On August 23, Jon Tatooles returned to his alma mater to deliver the convocation address to the first graduating master’s students of Northwestern’s Sound Arts and Industries program.
Tatooles graduated from Northwestern’s School of Communication, then called the School of Speech, in 1989 and majored in Radio/Television/Film. He’s been back to the school several times since then and even lived in Evanston from 1998 to 2005, but this was his first speaking engagement.
“I was presented with the opportunity to speak and it was quite an honor,” Tatooles says.
Now the co-founder and managing director of Sound Devices, LLC, Tatooles says his Northwestern communication education has certainly served him well, though he does admit he’s disappointed the Master of Arts in Sound Arts and Industries didn’t exist when he was a student.
“[The program] is something that speaks directly to me,” Tatooles says. “[Northwestern] recognizes that a great curriculum can allow someone to go in so many different directions.”
Though the Sound Arts and industries program wasn’t around when Tatooles was a college student, he says the structure and design of a Northwestern education gave him the flexibility to explore his career path.
“The [Radio/TV/Film] major required language and science courses,” Tatooles remembers. “What that meant is while you were studying the technology of communication, you were leaving the school with a liberal arts education, and I think that was really fundamental.”
Like so many college students, Tatooles didn’t know exactly what he wanted to do when he went to school. The Radio/TV/Film major allowed him to explore his options and keep an open mind.
“Friends of mine went to other schools and some of them had a tech focus,” Tatooles says. “I think those things are great if you know exactly what you want to do. But if you were like me and you were a little unsure about what your career path was going to be, this background was great.”
Tatooles is a self-described gearhead, tracing his fascination with gadgets back to a fourth-grade field trip to the Schwinn Bicycle factory.
“They were making stuff right in front of you,” he says. “Something in me clicked, and it was really exciting.”
Tatooles got that same feeling years later when he walked into Shure – located in Evanston at the time – to pick up microphone shock mounts. He landed a job with the company answering Shure’s 800 number.

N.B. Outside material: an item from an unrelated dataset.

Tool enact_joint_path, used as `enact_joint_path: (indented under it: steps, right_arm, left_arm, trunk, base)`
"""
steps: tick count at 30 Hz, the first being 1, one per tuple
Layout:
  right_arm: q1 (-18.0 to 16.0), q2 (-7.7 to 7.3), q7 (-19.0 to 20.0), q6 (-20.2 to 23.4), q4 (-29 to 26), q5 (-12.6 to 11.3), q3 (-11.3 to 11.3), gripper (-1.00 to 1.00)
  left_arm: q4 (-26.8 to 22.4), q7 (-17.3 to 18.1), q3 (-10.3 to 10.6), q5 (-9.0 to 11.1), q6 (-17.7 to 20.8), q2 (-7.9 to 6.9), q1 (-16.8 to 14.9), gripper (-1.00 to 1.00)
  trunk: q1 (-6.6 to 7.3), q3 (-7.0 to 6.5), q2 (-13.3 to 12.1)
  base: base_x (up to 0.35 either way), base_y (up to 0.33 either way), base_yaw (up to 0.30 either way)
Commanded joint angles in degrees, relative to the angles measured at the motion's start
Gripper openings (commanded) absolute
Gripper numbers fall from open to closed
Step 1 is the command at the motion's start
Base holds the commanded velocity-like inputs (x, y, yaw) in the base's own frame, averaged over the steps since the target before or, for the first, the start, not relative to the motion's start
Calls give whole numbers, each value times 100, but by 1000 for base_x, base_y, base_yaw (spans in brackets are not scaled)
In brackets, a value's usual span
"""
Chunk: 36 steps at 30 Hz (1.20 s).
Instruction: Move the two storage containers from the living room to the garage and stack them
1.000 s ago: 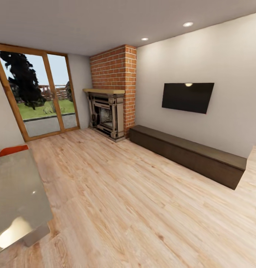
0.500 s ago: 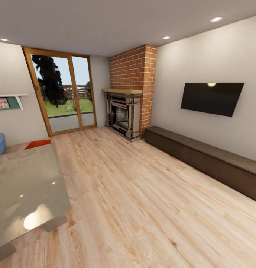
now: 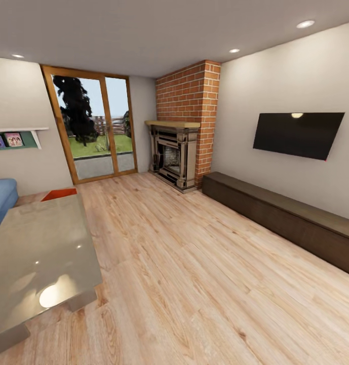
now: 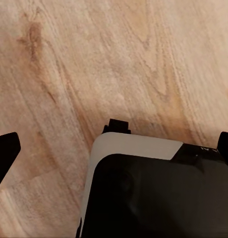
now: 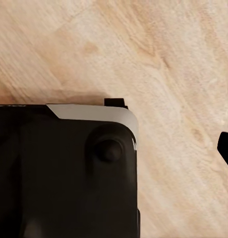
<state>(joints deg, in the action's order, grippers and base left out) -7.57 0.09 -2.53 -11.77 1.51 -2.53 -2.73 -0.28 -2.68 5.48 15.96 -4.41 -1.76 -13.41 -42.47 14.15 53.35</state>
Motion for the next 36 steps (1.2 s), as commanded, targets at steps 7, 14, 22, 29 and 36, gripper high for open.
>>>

“As a young 22-year-old, this was fascinating because I was talking to people who were like-minded,” Tatooles says. “I was interested in getting information on those products, and it became this form of exploration because every question I didn’t know the answer to I had to learn.”
Tatooles worked his way up at Shure – first to a sales support role and then a product manager before ending his career there managing product business. He credits his last position, managing a “mini business within the greater context of the bigger company,” for preparing him to leave Shure and start Sound Devices.
Tatooles, at the time 30 and recently married, says getting Sound Devices off the ground was challenging.
“The first five years of Sound Devices was truly like pounding our heads against the wall,” he says. “If we had known how many challenges there were ahead of time, I don’t know that we would have tried it.”
Tatooles passed along some of those early lessons to students at Wednesday’s ceremony.
“We can fail once and that’ll be a good lesson, but let’s not fail with the same thing over and over again,” he says.
In addition to business advice, Tatooles also has guidance for students in the sound field.
“Technology-based products come and go,” he says. “What you use today to record and store sound will be different tomorrow. And what is that going to look like? That’s a great question.”
While the industry might evolve, Tatooles is confident about one thing: a Northwestern education helped lay the foundation for his career, and it can do the same for incoming students.
“Understanding the foundations, the elements of sound, the impact – those transcend tech,” he says. “It doesn’t matter what happens. That’s still going to be the foundation that everything is built on.”